YOUR GOAL →
Each and every line below goes into your answer unchanged, but leave out the images.

======

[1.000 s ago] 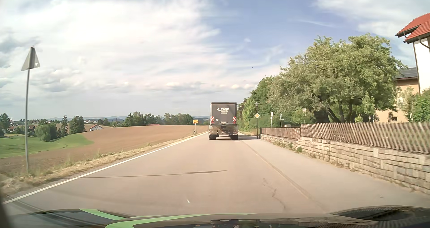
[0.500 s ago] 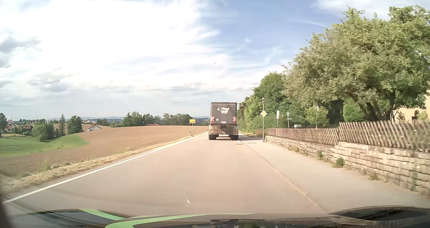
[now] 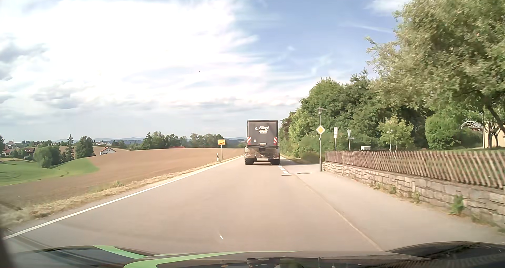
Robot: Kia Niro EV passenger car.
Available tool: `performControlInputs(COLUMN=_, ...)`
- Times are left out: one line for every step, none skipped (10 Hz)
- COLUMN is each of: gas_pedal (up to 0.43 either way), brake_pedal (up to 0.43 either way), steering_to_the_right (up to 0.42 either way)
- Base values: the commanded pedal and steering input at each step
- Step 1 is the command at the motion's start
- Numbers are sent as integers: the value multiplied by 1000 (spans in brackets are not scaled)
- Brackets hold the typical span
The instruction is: Follow the waypoints while adhering to traffic rules and regulations
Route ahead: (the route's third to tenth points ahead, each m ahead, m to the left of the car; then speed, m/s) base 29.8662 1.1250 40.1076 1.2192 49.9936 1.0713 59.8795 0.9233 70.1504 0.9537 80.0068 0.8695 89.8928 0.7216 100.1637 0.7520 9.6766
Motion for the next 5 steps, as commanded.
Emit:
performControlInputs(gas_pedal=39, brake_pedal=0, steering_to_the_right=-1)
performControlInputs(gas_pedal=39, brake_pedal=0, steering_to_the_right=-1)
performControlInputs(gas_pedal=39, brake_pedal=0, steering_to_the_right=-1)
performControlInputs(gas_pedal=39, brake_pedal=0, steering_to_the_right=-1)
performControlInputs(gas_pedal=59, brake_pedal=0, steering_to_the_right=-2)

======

SOLUTION TO THE EXERCISE →
[1.000 s ago] 
[0.500 s ago] 
[now] 
Robot: Kia Niro EV passenger car.
Available tool: `performControlInputs(COLUMN=_, ...)`
- Times are left out: one line for every step, none skipped (10 Hz)
- COLUMN is each of: gas_pedal (up to 0.43 either way), brake_pedal (up to 0.43 either way), steering_to_the_right (up to 0.42 either way)
- Base values: the commanded pedal and steering input at each step
- Step 1 is the command at the motion's start
- Numbers are sent as integers: the value multiplied by 1000 (spans in brackets are not scaled)
- Brackets hold the typical span
The instruction is: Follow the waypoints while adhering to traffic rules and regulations
Route ahead: (the route's third to tenth points ahead, each m ahead, m to the left of the car; then speed, m/s) base 29.8662 1.1250 40.1076 1.2192 49.9936 1.0713 59.8795 0.9233 70.1504 0.9537 80.0068 0.8695 89.8928 0.7216 100.1637 0.7520 9.6766
Motion for the next 5 steps, as commanded.
Emit:
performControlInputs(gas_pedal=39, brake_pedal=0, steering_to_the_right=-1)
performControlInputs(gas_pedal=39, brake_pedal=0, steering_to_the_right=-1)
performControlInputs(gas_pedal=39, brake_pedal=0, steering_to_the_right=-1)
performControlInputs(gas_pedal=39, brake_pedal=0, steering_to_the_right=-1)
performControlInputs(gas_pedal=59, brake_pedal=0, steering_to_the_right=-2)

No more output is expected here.